Henrietta se encogió de hombros y condujo a Linda a una amplia sala, resultado de haber eliminado varios tabiques, y que le servía tanto de sala de estar como de estudio.

—Seguro que está en Lund. A veces le da por esconderse. Al parecer, para ser médico, además de hacer prácticas, hay que estudiar mucha teoría. Y a Anna eso no le acaba de ir. No sé a quién se parece. A mí no, y a su padre tampoco. En fin, tal vez sólo se parezca a sí misma.

—No tendrás su número de teléfono de Lund, ¿verdad?

—No sé si tiene teléfono. Está realquilada en casa de alguien. Pero ni siquiera tengo la dirección.

—Eso es un poco raro, ¿no?

Henrietta frunció el entrecejo.

—¿Y por qué había de serlo? Anna es una persona muy misteriosa. Si no la dejas en paz, se pone furiosa. ¿No lo sabías?

—Pues no… ¿Y no tiene móvil?

—No, ella pertenece al reducido grupo de los que se oponen —explicó Henrietta—. Yo tengo móvil. Y, desde luego, no comprendo para qué se necesita ya hoy un teléfono fijo. Pero Anna no piensa igual, y no tiene móvil.

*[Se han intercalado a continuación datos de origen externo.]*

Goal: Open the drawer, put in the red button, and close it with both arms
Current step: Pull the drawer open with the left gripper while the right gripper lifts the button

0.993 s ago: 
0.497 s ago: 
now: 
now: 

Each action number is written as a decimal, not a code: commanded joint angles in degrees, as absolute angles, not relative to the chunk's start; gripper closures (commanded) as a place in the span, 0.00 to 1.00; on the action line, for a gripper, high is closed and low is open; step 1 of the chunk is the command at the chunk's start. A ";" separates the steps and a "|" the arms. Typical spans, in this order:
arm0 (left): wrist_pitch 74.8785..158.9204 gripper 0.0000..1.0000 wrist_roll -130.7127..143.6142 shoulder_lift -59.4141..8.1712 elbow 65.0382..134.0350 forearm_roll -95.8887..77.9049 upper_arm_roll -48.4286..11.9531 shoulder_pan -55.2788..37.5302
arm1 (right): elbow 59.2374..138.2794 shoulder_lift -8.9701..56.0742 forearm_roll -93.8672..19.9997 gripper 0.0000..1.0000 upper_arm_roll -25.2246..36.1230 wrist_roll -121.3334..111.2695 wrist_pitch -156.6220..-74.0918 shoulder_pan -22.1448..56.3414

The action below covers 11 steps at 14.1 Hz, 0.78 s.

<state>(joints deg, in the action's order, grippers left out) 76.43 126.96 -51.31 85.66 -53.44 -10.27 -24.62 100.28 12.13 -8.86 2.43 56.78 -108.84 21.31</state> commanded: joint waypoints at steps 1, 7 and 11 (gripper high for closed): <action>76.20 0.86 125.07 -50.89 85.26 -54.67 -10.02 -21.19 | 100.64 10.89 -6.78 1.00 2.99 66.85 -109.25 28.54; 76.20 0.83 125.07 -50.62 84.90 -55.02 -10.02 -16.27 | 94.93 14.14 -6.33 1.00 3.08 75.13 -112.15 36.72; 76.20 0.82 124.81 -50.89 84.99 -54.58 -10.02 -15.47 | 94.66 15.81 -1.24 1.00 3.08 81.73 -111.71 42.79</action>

La mujer guardó silencio, como si hubiese quedado sumida en alguna reflexión. Linda echó un vistazo a la sala. Alguien había estado llorando. La idea de que Anna pudiese estar allí no se le había ocurrido hasta que la propia Henrietta lo sugirió. «Pero no será Anna», resolvió Linda. «¿Por qué iba a venir a casa de su madre y ponerse a llorar? Anna no es una persona dada al llanto. Una vez, cuando éramos pequeñas, se cayó de un columpio y se lastimó; entonces sí que lloró, pero fue, que yo recuerde, la única vez. Cuando las dos estábamos enamoradas de Tomas, yo era la que lloraba; ella sólo estaba furiosa. Aunque no tanto como asegura Henrietta.»

Linda observó a la madre de Anna, que estaba de pie en el centro de la sala, sobre el parqué reluciente. Un rayo de sol le bañaba el rostro, de perfil muy definido, exactamente igual que Anna.

—Recibo pocas visitas —declaró la mujer de repente, como si hubiese estado pensando en eso—. La gente me rehuye, porque yo también los rehuyo a ellos. Además, suelen pensar que soy un poco rara. No es normal que una quiera estar sola en medio del lodo escaniano componiendo una música que nadie quiere escuchar. Y, desde luego, el que aún siga casada con un hombre que me abandonó hace veinticuatro años no mejora la situación.

Linda detectó un dejo de soledad y amargura en la voz de Henrietta.

—¿En qué estás trabajando ahora? —preguntó solícita.

—No te esfuerces. ¿Por qué has venido? ¿Es porque estás preocupada por Anna?

—He tomado prestado su coche. Mi abuelo vivía cerca de aquí. Fui a ver su antigua casa y después pensé que podía pasar a verte. Una excursión. Los días se me hacen eternos.